Source records
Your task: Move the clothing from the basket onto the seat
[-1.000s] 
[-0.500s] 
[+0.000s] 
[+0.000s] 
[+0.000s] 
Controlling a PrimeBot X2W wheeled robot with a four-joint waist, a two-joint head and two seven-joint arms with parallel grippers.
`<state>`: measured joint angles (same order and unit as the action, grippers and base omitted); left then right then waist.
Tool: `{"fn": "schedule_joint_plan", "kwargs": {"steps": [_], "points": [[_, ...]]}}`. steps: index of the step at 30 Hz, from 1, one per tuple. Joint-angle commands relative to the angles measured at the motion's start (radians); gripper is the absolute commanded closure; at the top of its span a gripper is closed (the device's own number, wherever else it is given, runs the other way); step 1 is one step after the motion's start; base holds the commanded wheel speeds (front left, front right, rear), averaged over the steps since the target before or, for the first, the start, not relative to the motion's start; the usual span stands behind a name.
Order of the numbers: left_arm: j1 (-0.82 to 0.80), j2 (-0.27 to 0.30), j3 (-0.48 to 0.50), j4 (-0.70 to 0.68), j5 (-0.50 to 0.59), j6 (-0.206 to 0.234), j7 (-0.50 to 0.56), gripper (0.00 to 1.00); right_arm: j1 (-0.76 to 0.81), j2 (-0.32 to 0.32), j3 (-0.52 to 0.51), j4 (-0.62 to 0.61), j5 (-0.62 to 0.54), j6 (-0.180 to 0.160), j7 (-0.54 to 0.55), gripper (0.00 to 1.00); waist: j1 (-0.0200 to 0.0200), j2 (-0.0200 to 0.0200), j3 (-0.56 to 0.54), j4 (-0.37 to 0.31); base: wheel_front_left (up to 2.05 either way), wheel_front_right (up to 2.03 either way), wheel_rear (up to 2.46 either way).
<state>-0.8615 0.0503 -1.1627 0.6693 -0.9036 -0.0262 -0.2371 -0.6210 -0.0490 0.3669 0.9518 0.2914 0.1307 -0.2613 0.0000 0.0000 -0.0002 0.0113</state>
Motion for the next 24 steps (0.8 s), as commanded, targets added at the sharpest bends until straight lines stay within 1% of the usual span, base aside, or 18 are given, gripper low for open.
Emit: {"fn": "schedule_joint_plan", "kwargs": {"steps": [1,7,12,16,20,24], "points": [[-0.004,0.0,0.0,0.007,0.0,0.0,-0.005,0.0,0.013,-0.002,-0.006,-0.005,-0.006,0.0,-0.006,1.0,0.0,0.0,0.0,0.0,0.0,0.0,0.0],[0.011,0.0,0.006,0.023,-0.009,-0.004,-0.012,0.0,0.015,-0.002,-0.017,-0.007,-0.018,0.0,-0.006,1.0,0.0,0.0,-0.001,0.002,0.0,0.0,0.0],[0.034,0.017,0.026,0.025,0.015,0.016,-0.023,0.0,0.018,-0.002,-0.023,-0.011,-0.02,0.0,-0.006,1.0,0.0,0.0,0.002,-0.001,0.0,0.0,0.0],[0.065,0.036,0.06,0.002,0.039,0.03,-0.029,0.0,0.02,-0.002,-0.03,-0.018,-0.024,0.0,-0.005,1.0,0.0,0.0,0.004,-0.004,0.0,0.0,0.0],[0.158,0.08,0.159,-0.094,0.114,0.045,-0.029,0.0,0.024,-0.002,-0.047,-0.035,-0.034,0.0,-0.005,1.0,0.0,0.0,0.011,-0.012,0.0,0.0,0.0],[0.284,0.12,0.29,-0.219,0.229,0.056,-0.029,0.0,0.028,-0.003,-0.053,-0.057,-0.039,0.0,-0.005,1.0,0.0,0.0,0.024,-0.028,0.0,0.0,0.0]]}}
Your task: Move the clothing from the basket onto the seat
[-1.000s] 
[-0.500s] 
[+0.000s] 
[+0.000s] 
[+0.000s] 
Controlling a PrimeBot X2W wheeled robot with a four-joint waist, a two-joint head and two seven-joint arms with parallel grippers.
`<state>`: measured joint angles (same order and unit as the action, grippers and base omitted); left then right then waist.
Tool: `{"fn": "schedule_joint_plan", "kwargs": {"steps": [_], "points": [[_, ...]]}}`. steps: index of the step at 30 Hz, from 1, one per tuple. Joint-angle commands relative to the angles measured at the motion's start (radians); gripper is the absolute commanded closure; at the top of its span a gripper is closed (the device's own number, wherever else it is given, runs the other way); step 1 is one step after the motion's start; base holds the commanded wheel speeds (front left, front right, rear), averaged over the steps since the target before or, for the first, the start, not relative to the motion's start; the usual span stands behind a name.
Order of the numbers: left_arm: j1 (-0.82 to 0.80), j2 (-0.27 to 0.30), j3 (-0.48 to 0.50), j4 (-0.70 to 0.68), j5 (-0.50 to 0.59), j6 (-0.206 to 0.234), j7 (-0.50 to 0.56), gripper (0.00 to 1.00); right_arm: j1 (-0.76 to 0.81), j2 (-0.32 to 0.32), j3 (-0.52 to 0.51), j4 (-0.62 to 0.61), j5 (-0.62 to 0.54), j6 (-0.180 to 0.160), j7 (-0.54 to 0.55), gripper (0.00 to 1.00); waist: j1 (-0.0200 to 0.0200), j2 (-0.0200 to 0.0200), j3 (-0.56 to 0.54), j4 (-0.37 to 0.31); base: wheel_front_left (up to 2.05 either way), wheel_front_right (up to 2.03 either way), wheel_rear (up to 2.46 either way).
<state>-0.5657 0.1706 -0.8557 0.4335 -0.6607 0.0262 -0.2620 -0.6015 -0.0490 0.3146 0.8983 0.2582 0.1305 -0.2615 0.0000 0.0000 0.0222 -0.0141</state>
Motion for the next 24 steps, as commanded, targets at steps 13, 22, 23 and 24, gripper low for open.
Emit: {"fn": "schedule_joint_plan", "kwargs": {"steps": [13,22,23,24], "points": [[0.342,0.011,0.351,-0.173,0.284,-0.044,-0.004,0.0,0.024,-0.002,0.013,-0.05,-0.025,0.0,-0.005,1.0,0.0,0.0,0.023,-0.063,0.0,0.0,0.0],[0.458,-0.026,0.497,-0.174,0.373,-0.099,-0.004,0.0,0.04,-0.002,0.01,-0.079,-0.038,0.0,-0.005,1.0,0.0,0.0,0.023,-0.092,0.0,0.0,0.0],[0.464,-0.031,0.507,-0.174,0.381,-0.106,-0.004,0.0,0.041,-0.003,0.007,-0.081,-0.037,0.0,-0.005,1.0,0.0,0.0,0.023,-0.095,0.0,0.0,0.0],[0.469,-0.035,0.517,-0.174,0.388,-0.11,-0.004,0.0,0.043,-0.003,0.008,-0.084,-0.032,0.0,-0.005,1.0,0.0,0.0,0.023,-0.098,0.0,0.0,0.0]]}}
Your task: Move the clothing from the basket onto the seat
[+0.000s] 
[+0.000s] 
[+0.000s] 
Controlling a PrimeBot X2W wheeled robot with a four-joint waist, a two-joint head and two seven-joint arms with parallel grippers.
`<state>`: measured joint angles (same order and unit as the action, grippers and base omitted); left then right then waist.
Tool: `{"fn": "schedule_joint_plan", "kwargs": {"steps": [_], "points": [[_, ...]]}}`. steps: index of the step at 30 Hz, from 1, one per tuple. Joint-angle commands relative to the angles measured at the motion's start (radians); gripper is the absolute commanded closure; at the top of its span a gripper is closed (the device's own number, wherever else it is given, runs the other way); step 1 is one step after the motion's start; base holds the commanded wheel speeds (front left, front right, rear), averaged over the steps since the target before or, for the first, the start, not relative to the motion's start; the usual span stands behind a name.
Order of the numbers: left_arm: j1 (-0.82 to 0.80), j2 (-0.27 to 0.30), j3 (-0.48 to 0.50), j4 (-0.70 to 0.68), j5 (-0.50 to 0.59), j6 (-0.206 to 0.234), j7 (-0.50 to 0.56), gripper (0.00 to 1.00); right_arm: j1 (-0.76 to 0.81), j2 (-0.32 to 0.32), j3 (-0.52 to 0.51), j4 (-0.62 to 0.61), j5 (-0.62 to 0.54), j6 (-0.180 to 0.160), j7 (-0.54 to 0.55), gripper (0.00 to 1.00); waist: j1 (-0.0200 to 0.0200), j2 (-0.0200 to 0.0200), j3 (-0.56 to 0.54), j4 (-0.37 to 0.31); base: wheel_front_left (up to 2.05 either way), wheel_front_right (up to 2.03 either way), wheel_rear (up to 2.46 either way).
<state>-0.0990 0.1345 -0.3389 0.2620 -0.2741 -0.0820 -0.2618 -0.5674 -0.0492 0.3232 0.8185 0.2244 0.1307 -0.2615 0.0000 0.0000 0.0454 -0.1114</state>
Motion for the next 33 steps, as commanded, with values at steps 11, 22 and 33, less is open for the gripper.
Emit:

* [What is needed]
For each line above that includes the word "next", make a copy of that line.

* [Solution for this exercise]
Motion for the next 24 steps (0.8 s), as commanded, targets added at the sharpest bends until straight lines stay within 1% of the usual span, base aside, or 18 are given, gripper low for open.
Motion for the next 24 steps, as commanded, targets at steps 13, 22, 23 and 24, gripper low for open.
Motion for the next 33 steps, as commanded, with values at steps 11, 22 and 33, less is open for the gripper.

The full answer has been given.